START PROVIDED DATA
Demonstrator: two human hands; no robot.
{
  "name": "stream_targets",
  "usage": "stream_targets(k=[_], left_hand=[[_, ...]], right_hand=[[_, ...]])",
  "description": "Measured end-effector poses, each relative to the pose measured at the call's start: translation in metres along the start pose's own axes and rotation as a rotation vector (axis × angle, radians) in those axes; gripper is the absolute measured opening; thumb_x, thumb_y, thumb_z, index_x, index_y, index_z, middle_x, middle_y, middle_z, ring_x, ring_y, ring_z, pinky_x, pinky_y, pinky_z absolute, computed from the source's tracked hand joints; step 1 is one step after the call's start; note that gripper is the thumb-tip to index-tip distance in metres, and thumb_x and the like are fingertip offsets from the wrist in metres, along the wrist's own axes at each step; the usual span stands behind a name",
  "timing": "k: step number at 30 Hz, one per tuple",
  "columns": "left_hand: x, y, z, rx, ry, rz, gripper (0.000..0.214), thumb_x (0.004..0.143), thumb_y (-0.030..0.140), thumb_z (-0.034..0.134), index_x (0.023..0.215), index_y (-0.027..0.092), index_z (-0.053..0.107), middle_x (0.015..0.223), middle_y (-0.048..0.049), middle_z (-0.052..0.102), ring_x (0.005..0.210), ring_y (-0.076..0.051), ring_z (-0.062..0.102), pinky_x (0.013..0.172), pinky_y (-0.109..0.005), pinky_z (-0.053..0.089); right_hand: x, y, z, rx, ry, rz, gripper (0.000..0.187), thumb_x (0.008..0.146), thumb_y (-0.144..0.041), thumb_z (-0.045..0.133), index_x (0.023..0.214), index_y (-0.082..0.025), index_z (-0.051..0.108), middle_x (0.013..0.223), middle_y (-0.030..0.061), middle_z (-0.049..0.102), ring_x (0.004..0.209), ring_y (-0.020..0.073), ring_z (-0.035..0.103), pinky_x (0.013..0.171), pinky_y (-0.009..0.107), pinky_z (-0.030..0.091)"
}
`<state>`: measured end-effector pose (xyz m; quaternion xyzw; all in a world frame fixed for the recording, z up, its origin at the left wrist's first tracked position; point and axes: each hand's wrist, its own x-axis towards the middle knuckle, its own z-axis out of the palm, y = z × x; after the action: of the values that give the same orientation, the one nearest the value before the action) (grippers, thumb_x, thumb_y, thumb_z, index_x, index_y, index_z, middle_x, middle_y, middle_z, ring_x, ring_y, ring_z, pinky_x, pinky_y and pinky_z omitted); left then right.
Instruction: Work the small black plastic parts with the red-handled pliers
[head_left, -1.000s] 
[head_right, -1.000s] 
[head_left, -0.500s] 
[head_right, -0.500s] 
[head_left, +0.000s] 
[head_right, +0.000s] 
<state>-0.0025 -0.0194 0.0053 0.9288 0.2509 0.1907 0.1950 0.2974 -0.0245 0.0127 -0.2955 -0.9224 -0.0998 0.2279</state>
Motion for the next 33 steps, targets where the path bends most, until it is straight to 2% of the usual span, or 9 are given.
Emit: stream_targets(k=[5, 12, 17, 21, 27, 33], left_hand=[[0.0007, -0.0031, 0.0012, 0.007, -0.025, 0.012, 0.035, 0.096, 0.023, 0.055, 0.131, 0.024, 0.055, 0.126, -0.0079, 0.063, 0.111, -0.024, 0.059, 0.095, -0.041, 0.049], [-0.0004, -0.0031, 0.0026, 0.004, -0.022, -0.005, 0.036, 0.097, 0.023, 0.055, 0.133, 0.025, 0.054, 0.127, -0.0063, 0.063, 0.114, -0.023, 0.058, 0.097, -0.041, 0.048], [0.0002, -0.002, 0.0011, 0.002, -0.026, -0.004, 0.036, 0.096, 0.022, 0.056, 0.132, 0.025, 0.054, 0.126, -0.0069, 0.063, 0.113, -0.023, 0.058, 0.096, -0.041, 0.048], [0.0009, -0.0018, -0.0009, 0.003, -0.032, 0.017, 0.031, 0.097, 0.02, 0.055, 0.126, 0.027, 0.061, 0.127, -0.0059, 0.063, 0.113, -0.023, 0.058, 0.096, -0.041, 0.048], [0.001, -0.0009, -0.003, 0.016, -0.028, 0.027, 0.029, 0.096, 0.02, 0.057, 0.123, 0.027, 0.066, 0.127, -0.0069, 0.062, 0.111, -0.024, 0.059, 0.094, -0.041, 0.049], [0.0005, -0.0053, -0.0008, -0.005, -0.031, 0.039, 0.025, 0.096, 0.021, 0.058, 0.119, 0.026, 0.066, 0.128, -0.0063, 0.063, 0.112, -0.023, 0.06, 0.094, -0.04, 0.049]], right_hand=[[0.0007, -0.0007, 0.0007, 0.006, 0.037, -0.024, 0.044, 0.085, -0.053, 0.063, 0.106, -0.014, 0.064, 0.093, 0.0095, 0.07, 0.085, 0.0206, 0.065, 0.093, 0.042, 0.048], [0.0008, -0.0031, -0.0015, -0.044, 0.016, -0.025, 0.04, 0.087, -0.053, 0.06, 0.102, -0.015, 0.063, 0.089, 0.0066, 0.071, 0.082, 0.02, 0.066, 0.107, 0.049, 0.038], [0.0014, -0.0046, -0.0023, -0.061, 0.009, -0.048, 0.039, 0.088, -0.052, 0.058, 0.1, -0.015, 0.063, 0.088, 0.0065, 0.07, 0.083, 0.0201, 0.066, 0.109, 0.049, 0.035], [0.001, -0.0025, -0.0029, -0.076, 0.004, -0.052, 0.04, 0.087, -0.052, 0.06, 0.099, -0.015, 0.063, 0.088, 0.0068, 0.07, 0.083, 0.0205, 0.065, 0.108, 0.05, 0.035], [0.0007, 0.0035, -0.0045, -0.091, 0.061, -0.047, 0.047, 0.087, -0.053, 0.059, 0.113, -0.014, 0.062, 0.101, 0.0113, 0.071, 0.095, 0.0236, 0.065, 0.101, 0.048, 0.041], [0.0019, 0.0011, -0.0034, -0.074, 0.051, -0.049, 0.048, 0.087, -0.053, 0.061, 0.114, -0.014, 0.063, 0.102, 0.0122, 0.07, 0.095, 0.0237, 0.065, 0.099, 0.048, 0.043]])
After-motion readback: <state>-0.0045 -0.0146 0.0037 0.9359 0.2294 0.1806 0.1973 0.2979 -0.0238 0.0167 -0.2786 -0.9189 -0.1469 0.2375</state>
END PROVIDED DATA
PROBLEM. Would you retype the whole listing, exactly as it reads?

EXPECTED ANSWER.
Demonstrator: two human hands; no robot.
{
  "name": "stream_targets",
  "usage": "stream_targets(k=[_], left_hand=[[_, ...]], right_hand=[[_, ...]])",
  "description": "Measured end-effector poses, each relative to the pose measured at the call's start: translation in metres along the start pose's own axes and rotation as a rotation vector (axis × angle, radians) in those axes; gripper is the absolute measured opening; thumb_x, thumb_y, thumb_z, index_x, index_y, index_z, middle_x, middle_y, middle_z, ring_x, ring_y, ring_z, pinky_x, pinky_y, pinky_z absolute, computed from the source's tracked hand joints; step 1 is one step after the call's start; note that gripper is the thumb-tip to index-tip distance in metres, and thumb_x and the like are fingertip offsets from the wrist in metres, along the wrist's own axes at each step; the usual span stands behind a name",
  "timing": "k: step number at 30 Hz, one per tuple",
  "columns": "left_hand: x, y, z, rx, ry, rz, gripper (0.000..0.214), thumb_x (0.004..0.143), thumb_y (-0.030..0.140), thumb_z (-0.034..0.134), index_x (0.023..0.215), index_y (-0.027..0.092), index_z (-0.053..0.107), middle_x (0.015..0.223), middle_y (-0.048..0.049), middle_z (-0.052..0.102), ring_x (0.005..0.210), ring_y (-0.076..0.051), ring_z (-0.062..0.102), pinky_x (0.013..0.172), pinky_y (-0.109..0.005), pinky_z (-0.053..0.089); right_hand: x, y, z, rx, ry, rz, gripper (0.000..0.187), thumb_x (0.008..0.146), thumb_y (-0.144..0.041), thumb_z (-0.045..0.133), index_x (0.023..0.214), index_y (-0.082..0.025), index_z (-0.051..0.108), middle_x (0.013..0.223), middle_y (-0.030..0.061), middle_z (-0.049..0.102), ring_x (0.004..0.209), ring_y (-0.020..0.073), ring_z (-0.035..0.103), pinky_x (0.013..0.171), pinky_y (-0.009..0.107), pinky_z (-0.030..0.091)"
}
`<state>`: measured end-effector pose (xyz m; quaternion xyzw; all in a world frame fixed for the recording, z up, its origin at the left wrist's first tracked position; point and axes: each hand's wrist, its own x-axis towards the middle knuckle, its own z-axis out of the palm, y = z × x; after the action: of the values that give the same orientation, the one nearest the value before the action) (grippers, thumb_x, thumb_y, thumb_z, index_x, index_y, index_z, middle_x, middle_y, middle_z, ring_x, ring_y, ring_z, pinky_x, pinky_y and pinky_z omitted); left then right.
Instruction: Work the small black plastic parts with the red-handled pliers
[head_left, -1.000s] 
[head_right, -1.000s] 
[head_left, -0.500s] 
[head_right, -0.500s] 
[head_left, +0.000s] 
[head_right, +0.000s] 
<state>-0.0025 -0.0194 0.0053 0.9288 0.2509 0.1907 0.1950 0.2974 -0.0245 0.0127 -0.2955 -0.9224 -0.0998 0.2279</state>
Motion for the next 33 steps, targets where the path bends most, until it is straight to 2% of the usual span, or 9 are given.
Emit: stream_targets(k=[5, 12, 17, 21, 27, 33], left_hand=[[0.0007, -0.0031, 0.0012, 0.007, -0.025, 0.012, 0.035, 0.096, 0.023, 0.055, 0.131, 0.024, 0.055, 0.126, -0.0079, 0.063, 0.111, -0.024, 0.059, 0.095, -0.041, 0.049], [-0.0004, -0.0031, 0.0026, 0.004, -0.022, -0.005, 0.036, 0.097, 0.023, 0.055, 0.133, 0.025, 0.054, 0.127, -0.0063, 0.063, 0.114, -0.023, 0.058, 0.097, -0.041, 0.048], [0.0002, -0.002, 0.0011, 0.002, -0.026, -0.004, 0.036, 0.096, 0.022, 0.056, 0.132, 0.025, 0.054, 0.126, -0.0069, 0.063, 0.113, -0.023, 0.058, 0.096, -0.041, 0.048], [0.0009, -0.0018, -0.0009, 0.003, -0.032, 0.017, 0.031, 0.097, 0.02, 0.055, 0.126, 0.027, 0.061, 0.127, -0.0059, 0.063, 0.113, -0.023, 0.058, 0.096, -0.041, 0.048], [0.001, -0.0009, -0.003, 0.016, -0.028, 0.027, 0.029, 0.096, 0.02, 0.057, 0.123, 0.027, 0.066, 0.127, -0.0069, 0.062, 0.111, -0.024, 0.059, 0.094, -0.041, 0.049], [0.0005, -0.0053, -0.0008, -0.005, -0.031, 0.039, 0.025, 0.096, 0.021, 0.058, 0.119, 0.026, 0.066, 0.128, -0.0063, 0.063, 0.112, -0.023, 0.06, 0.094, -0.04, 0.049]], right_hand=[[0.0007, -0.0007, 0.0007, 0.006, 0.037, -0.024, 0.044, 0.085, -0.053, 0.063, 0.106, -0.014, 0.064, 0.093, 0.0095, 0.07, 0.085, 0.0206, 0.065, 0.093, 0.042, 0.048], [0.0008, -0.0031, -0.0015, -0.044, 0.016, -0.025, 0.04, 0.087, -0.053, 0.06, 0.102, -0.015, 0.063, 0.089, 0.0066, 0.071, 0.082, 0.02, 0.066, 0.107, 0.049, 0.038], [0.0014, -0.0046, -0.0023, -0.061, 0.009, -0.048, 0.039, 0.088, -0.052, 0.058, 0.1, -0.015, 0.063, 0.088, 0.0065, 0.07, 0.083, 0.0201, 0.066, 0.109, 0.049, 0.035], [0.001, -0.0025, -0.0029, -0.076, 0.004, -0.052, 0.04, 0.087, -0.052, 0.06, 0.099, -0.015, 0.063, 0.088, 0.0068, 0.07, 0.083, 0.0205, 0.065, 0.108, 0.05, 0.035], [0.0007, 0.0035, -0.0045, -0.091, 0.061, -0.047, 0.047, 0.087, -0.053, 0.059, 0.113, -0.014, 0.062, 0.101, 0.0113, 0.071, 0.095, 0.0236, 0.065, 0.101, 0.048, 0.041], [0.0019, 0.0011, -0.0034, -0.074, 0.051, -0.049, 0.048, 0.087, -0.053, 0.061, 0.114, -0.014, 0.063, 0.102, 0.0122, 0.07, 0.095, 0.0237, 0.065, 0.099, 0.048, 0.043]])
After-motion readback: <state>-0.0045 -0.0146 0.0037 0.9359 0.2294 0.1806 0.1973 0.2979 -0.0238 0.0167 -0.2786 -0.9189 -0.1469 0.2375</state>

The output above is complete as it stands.